I subclassed the django web client, to get this:

Usage

def test_foo(self):
    ...
    MyClient().get(url, assert_status=200)

Implementation

from django.test import Client

class MyClient(Client):
    def generic(self, method, path, data='',
                content_type='application/octet-stream', secure=False,
                assert_status=None,
                **extra):
        if assert_status:
            return self.assert_status(assert_status, super(MyClient, self).generic, method, path, data, content_type, secure, **extra)
        return super(MyClient, self).generic(method, path, data, content_type, secure, **extra)

    @classmethod
    def assert_status(cls, status_code, method_pointer, *args, **kwargs):
        assert hasattr(method_pointer, '__call__'), 'Method pointer needed, looks like the result of a method call: %r' % (method_pointer)

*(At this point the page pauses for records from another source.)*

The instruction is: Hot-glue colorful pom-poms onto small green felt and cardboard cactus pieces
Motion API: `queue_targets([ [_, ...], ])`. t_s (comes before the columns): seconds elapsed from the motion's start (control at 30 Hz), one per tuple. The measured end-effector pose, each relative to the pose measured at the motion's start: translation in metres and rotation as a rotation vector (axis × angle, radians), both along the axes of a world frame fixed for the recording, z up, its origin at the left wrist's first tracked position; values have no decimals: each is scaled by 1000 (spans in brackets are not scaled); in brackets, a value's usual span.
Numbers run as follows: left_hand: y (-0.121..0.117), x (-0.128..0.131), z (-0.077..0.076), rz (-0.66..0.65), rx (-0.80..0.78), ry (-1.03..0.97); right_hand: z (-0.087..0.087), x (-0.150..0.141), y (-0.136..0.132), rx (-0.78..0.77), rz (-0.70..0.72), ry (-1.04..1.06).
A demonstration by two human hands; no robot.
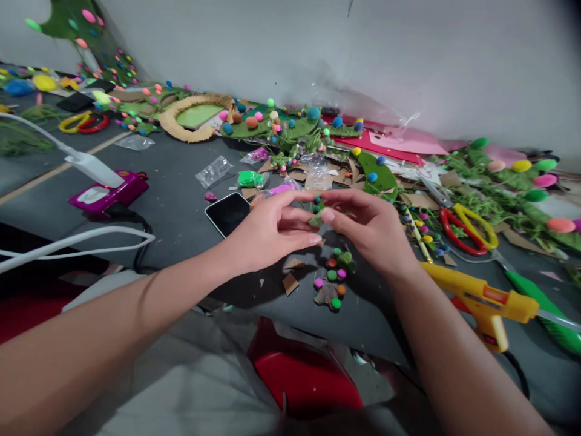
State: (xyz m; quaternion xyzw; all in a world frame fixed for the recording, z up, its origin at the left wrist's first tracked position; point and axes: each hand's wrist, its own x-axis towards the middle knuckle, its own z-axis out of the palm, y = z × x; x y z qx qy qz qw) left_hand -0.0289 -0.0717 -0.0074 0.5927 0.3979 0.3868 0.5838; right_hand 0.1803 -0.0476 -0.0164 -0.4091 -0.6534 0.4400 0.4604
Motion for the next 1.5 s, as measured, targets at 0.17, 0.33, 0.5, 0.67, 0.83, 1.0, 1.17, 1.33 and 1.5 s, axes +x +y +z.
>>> queue_targets([
  [0.17,3,-2,3,51,19,32,-2,-7,-3,-5,80,-80],
  [0.33,4,-3,4,64,106,170,0,-7,-1,60,-42,-44],
  [0.5,2,0,4,38,24,98,1,-1,2,70,-156,5],
  [0.67,3,0,5,36,-47,-30,-2,-4,0,116,-23,-1],
  [0.83,4,-1,4,46,-38,-26,-5,-7,-3,69,4,-5],
  [1.0,7,-6,4,29,72,94,-5,-10,-5,88,103,-62],
  [1.17,20,-17,12,-2,235,285,-6,-11,-2,88,45,-70],
  [1.33,31,-31,20,-50,192,312,-7,-9,0,66,-8,-21],
  [1.5,32,-37,22,-134,128,316,-5,-8,-4,92,18,-74],
])
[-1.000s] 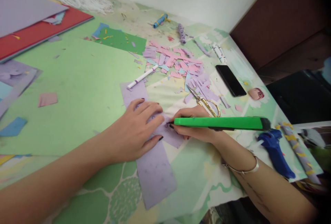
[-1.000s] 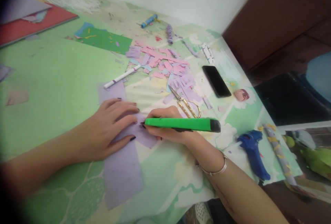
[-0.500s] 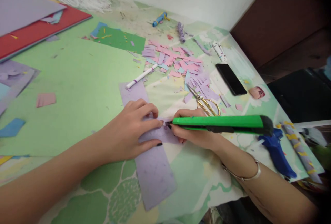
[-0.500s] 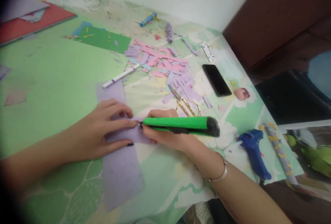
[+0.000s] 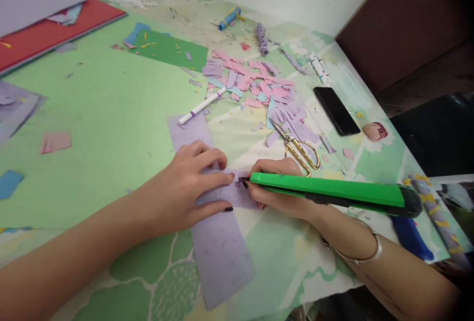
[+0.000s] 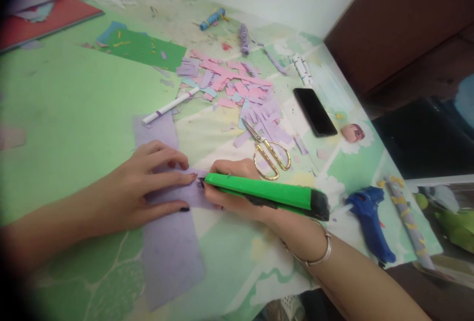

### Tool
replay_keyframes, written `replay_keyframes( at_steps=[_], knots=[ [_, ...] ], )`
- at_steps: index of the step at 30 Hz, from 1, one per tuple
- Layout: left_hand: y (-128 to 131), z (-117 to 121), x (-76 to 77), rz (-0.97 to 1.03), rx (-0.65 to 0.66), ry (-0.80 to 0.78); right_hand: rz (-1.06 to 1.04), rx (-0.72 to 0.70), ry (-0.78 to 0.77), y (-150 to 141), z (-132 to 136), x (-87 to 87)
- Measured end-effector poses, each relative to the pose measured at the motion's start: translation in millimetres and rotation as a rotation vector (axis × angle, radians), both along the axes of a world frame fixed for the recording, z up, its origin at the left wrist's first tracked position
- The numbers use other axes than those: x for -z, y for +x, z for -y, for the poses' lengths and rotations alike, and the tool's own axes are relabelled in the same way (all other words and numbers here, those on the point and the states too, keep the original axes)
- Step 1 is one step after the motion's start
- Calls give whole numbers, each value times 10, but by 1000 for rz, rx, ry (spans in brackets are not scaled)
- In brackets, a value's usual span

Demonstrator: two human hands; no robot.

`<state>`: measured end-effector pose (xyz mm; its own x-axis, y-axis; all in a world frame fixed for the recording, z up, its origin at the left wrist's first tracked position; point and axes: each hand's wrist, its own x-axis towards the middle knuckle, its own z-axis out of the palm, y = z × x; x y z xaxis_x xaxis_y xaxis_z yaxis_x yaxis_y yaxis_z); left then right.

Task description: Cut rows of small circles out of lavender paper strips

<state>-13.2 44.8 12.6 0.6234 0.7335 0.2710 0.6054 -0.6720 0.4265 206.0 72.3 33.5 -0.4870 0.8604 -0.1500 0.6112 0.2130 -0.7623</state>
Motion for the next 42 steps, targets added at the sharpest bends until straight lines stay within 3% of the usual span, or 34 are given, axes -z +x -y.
replay_keyframes(
  at_steps=[4,12,20,27,33,38,42],
  knots=[
    [31,5,-28,-28,-8,11,5,-9,3,-2,-25,-7],
    [82,93,-87,3,-155,-11,-146,-216,33,114,-110,-28],
    [46,92,-32,6,-26,16,-125,-197,-204,119,-218,-30],
    [88,131,-61,10,8,-17,-13,-141,1,56,-174,-31],
    [85,131,-59,5,2,-14,3,-135,20,38,-170,-36],
    [101,128,-50,-22,-4,14,82,-101,151,-7,-144,-51],
    [151,132,-58,-102,-96,132,14,-121,45,48,-134,-54]
  ],
)
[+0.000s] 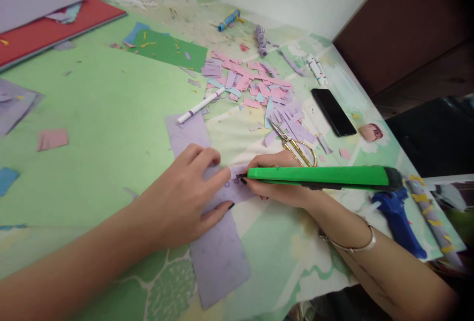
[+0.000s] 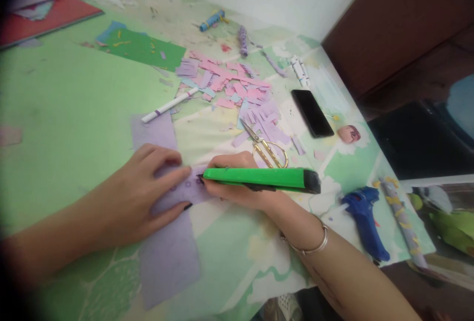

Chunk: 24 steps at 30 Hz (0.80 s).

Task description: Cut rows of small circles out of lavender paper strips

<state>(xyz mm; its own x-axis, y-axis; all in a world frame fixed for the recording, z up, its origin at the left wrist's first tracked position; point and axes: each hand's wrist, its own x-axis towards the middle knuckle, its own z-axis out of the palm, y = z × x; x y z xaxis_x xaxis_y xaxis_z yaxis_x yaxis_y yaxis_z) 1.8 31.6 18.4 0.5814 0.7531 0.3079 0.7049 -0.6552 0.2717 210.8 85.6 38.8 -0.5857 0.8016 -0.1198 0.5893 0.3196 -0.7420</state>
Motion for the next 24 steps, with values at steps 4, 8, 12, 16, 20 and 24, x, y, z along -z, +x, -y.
replay_keyframes(
  at_steps=[4,8,12,16,20,24],
  knots=[
    [46,26,-19,-49,-52,76,-73,-74,-100,82,-6,5],
    [33,71,-11,-6,-49,31,-109,-100,-65,100,-33,3],
    [-6,91,13,51,-16,20,-59,-136,-96,97,-75,-17],
    [-30,75,39,43,99,33,-76,-116,-164,96,-108,-7],
    [-47,60,53,16,114,-63,-56,-109,-149,73,-116,6],
    [-46,59,43,13,102,-128,-29,-125,25,53,-106,1]
  ],
)
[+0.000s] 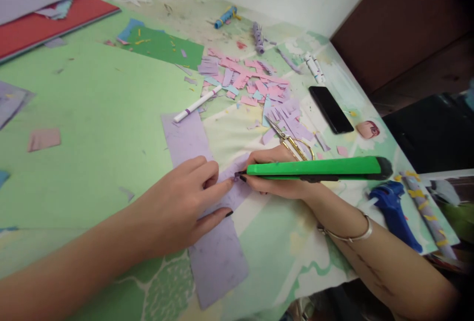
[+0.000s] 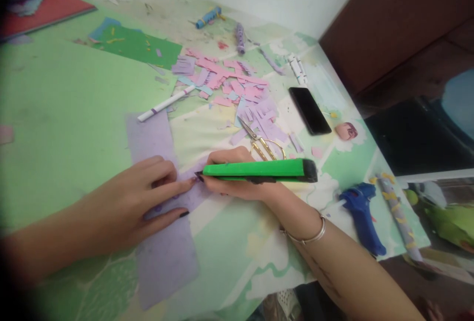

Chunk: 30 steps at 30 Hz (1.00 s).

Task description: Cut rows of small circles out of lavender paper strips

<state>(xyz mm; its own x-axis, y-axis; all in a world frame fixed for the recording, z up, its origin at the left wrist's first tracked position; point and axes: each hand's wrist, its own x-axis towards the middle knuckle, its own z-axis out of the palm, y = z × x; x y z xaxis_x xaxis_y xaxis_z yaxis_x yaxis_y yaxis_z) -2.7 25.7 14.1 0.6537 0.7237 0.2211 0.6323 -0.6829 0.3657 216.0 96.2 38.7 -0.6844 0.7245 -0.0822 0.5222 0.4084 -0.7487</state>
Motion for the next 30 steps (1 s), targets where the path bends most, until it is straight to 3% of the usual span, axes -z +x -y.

        def new_init(self, *args, **kwargs):
            orig_response_init(self, *args, **kwargs)
            if not status_code == self.status_code:
                raise HTTPResponseStatusCodeAssertionError('should=%s is=%s' % (status_code, self.status_code))
        def reraise_exception(*args, **kwargs):
            raise

        with mock.patch('django.core.handlers.base.BaseHandler.handle_uncaught_exception', reraise_exception):
            with mock.patch.object(HttpResponseBase, '__init__', new_init):
                return method_pointer(*args, **kwargs)

Conclusion

This results in a long exception if a http response with a wrong status code was created. If you are not afraid of long exceptions, you see very fast the root of the problem. That's what I want, I am happy.

Credits

This was based on other answers of this question.